How Azure DNS works
Azure DNS hosts DNS zones and provides a name resolution service using Microsoft's Azure infrastructure. Traditionally when a DNS service is hosted on a server running Windows Server or Linux and a DNS zone gets delegated to that server. A client making a DNS query for a host in that zone will have their query answered by that DNS server service. When a host on the internet queries for a DNS record in a DNS zone that has been delegated to Azure DNS, Azure DNS responds to that host with the result of that query.
DNS zones in Azure DNS are hosted across Azure's global network of DNS name servers. These servers use Anycast networking so that queries for DNS zone data will be answered by the DNS server closest to the querying client. For example, if a person in Australia is performing a DNS query against a DNS record in a DNS zone hosted in Azure DNS, a DNS server in an Australian Azure datacenter will respond to that query. The same query performed by someone in Europe will have a DNS server in a European Azure region respond to the query.
Azure DNS public zones
Azure DNS public zones host domain name zone data for records that you intend to be resolved by any host on the internet. Azure DNS public zones support all common DNS record types including A, AAAA, CNAME, MX, PTR, SOA, SRV, and TXT records. Azure DNS supports alias record sets. You can use an alias record set to refer to an Azure resource, such as an Azure public IP address, an Azure Traffic Manager profile, or an Azure Content Delivery Network (CDN) endpoint. If the IP address of the underlying resource changes, the alias record set seamlessly updates itself during DNS resolution. The alias record set points to the service instance, and the service instance is associated with an IP address. You can create a DNS zone and manage the resources within that zone using the Azure portal, Azure CLI, Azure PowerShell, or through a Rest API.
Azure DNS private zones
Many organizations use internal DNS names that are separate from public DNS names for hosts on their internal on-premises networks. Azure Private DNS zones allow you to replicate this functionality by configuring a private DNS zone namespace that can be used to map FQDNs with private Azure resources. For example, you might have several virtual networks that host virtual machines in your organization's Azure subscription that are inaccessible to the internet but accessible through a virtual private network. In the future, Tailwind Traders will deploy several multi-tier applications running across IaaS virtual machines. In this configuration, each virtual machine performs different application tasks including manipulation and processing of sales data. The application architects want each virtual machine to be able to access other resources on these private virtual networks using FQDNs. You also want to ensure that those FQDNs aren't resolvable to hosts outside on the Internet. This task can be accomplished using Azure DNS private zones. If you want to configure some records in the tailwindtraders.com DNS zone to be public whilst others remain private, you can also use Azure DNS private zones to accomplish this goal. Another term for this segmenting of public and private DNS records in a zone is split-horizon DNS.

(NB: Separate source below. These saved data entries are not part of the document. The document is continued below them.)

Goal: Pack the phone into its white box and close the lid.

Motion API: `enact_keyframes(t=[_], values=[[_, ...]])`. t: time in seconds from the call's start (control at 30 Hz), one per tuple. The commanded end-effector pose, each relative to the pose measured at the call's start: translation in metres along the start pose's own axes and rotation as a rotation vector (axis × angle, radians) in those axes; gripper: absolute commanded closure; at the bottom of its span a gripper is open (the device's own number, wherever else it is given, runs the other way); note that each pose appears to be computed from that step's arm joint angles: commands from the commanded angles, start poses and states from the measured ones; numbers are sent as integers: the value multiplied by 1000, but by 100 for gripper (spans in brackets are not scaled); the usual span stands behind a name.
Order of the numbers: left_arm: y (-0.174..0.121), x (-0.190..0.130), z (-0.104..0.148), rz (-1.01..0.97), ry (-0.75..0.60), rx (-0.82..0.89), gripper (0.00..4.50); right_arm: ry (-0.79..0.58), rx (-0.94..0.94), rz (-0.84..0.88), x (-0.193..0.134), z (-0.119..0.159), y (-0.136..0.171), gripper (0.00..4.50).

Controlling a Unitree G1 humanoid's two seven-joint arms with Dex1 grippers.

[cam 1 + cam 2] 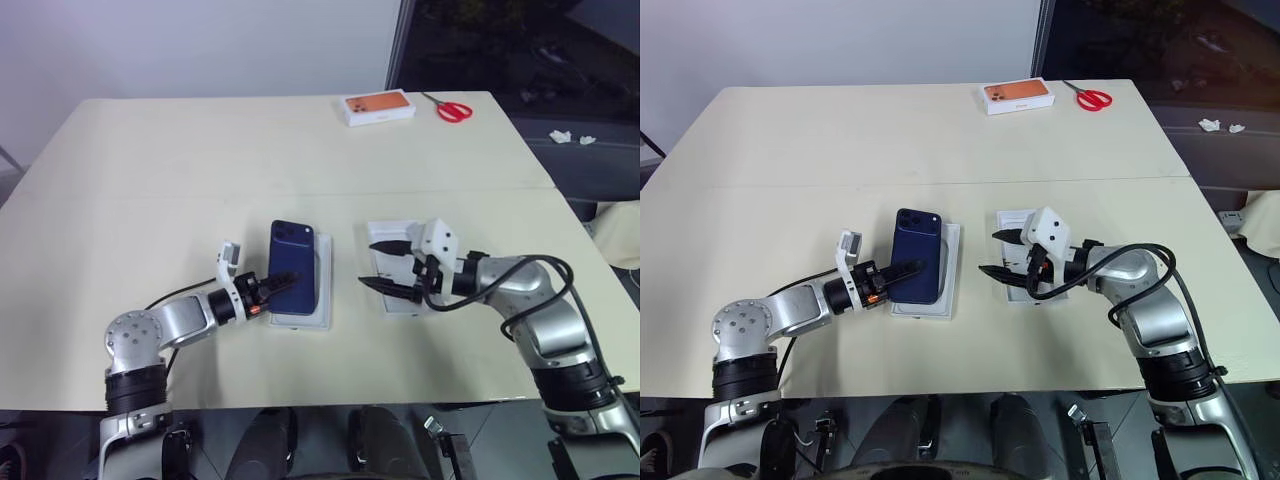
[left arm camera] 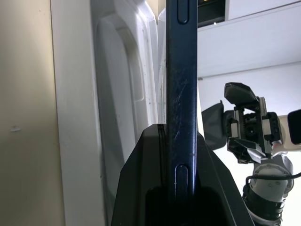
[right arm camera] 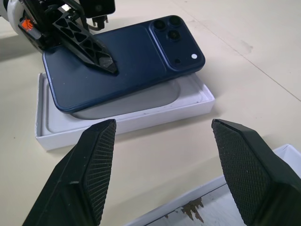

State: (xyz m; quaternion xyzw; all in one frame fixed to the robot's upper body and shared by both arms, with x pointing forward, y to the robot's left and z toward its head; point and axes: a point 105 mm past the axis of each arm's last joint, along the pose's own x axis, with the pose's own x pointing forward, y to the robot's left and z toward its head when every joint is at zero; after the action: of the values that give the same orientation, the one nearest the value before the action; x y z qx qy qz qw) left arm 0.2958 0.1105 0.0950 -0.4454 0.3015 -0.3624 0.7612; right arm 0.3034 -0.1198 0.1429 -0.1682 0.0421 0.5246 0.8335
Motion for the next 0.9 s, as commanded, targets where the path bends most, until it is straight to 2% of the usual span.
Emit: enact_keyframes(t=[0.03,0.1,0.4,0.7,0.9], values=[[-9,1,1,-41,-8,20,450,-74,26,28,1,17,0,57],[-9,2,1,-42,-8,17,450,-98,12,59,-1,22,5,4],[-6,8,-10,-32,22,-12,450,-126,-28,76,-2,26,11,4],[-8,13,-9,-26,24,5,450,-112,-51,70,2,23,11,4],[-23,7,6,-102,-46,3,450,-120,-33,90,3,23,18,4]])
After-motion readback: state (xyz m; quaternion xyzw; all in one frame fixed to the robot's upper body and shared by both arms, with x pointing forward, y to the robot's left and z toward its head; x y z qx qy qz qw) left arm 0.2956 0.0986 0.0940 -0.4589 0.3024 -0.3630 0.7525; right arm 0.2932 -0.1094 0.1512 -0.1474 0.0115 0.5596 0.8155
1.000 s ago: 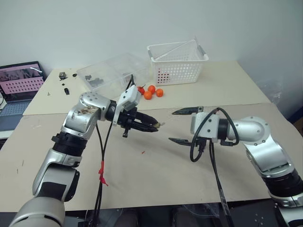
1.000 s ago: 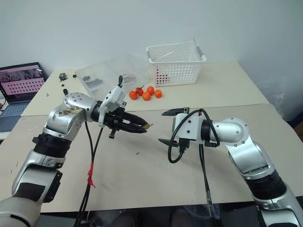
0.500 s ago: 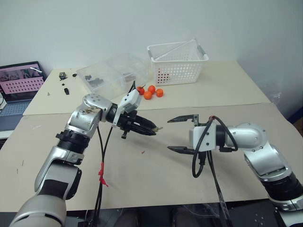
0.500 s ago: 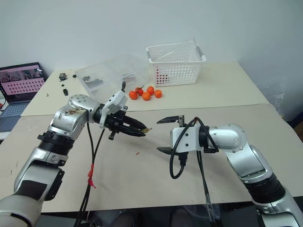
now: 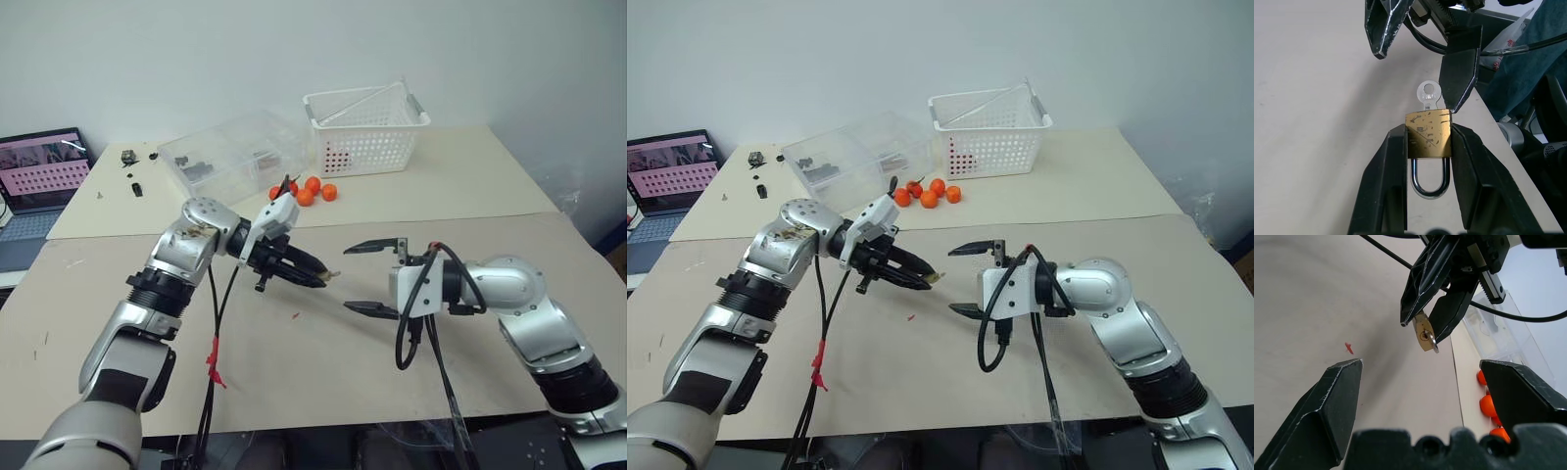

Like Azure DNS public zones, Azure DNS private zones support all common DNS record types including A, AAAA, CNAME, MX, PTR, SOA, SRV, and TXT records.
Azure DNS private zones support the following features:
Automatic hostname record management. Along with hosting your custom DNS records, Azure automatically maintains hostname records for the VMs in the specified virtual networks. In this scenario, you can optimize the domain names you use without needing to create custom DNS solutions or modify applications.
Hostname resolution between virtual networks. Unlike Azure-provided host names, private DNS zones can be shared between virtual networks. This capability simplifies cross-network and service-discovery scenarios, such as virtual network peering.
Split-horizon DNS support. With Azure DNS, you can create zones with the same name that resolve to different answers from within a virtual network and from the public internet. A typical scenario for split-horizon DNS is to provide a dedicated version of a service for use inside your virtual network.
Support for Azure Private Endpoint DNS. Azure DNS private zones support FQDN records in a private DNS zone mapping to an Azure Private Endpoint. An Azure Private Endpoint is a network interface with a private IP address on a virtual network that maps to an Azure service such as Azure Storage, Azure Cosmos DB, Azure SQL Database or your own Azure Private Link Service.
A diagram shows the integration of the Azure DNS public zone tailwindtraders.com with the Azure DNS private zone tailwindtraders.com in split-horizon configuration.